The Khorasan narrative then faded away to be heard of again a month later after al-Nusra’s impressive display in the Idlib offensive as two US officials told CNN on the condition of anonymity that they had failed to kill two leaders of “Khorasan”, including a French convert allegedly specialized in creating explosive devices.
In the absence of a Khorasan group, the message was clear and the al-Nusra Front would once again fall under the radar for more US airstrikes.
By trying its hand at threatening the al-Nusra Front with more airstrikes the US played its hand in an attempt to coax members of al-Nusra to shift over to other factions.
To avoid complete isolation from other FSA factions and remain a relevant actor in the Syrian civil war, al-Nusra began to target the Syrian Revolutionary Front (SRF), one of the US’ key moderate rebel allies.
Nusra’s new message: FSA is Nusra
Clashes between the al-Nusra Front and the SRF emerged within Idlib shortly after those with the SAA.
The SRF, one of the rebel factions falling under the US’ definition of moderate had received US arms to combat ISIL in exchange for what appeared to be a condemnation of the al-Nusra Front and a cease fire with the SAA.
The resulting clashes between the two FSA factions resulted in a decisive al-Nusra Front victory as the SRF not only lost all its regions, including its operational base, and its US given German anti-tank rockets to the al-Nusra Front, but also their vocal leader Jamal Maarouf has dropped off the radar and according to some reports escaped into Turkey.
The resulting display of power against the SAA and the SRF only lead to more members of other regional factions within the FSA to join the ranks of the al-Nusra Front.
The group is now gathering in large numbers outside the Bab al-Salam border crossing which connects the Turkish province of Hatay to the contested city of Aleppo.
The border crossing is a key location in the conflict for the control of northern Syria and currently rests in the hands of another FSA faction, the Islamic Front.

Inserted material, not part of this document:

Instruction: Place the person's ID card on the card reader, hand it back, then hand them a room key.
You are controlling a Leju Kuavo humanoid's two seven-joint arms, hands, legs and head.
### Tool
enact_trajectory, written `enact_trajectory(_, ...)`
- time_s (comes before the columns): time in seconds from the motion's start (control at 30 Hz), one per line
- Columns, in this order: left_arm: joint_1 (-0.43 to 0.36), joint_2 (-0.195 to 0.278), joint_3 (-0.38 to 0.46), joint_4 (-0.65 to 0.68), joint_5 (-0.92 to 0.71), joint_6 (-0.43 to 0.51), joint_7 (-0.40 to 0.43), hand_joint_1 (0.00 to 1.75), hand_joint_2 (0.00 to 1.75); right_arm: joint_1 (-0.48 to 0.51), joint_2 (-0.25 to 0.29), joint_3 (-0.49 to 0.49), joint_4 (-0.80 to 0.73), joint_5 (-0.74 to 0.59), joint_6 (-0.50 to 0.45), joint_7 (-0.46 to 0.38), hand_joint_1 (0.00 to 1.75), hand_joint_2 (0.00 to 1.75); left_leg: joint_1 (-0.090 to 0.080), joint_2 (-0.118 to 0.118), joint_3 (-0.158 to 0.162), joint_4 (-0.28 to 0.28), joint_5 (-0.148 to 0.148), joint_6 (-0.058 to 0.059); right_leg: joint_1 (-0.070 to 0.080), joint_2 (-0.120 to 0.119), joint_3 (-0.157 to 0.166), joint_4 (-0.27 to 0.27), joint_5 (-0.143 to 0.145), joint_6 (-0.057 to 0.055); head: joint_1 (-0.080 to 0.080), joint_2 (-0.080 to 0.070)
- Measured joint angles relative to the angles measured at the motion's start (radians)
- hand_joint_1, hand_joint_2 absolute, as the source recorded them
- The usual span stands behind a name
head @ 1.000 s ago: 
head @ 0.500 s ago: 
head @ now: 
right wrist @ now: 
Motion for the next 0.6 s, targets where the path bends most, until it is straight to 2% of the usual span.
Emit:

Realizing that they can no longer rely on other FSA factions and that the US will not leave it be the al-Nusra Front seem geared to provoke the Islamic Front to either join its ranks or suffer the same fate as the SRF.
No pause for joint ISIL struggle
The al-Nusra Front’s new message is clear, the conflict in Syria cannot be paused to make way for joint FSA, SAA attacks against encroaching ISIL fighters.
Taking a page out of the US’ very “either with us or the terrorists” doctrine the al-Nusra Front’s latest actions reiterate their position as the most powerful/capable faction within the FSA and that cooperation with the SAA against ISIL or the US against them will not be tolerated.
To avoid sharing the same fate as ISIL and for the continuity of the still un-level but manageable playing field against the Assad Regime which it views equal to ISIL the al-Nusra Front now demands it takes the lead in an FSA built upon its foundation.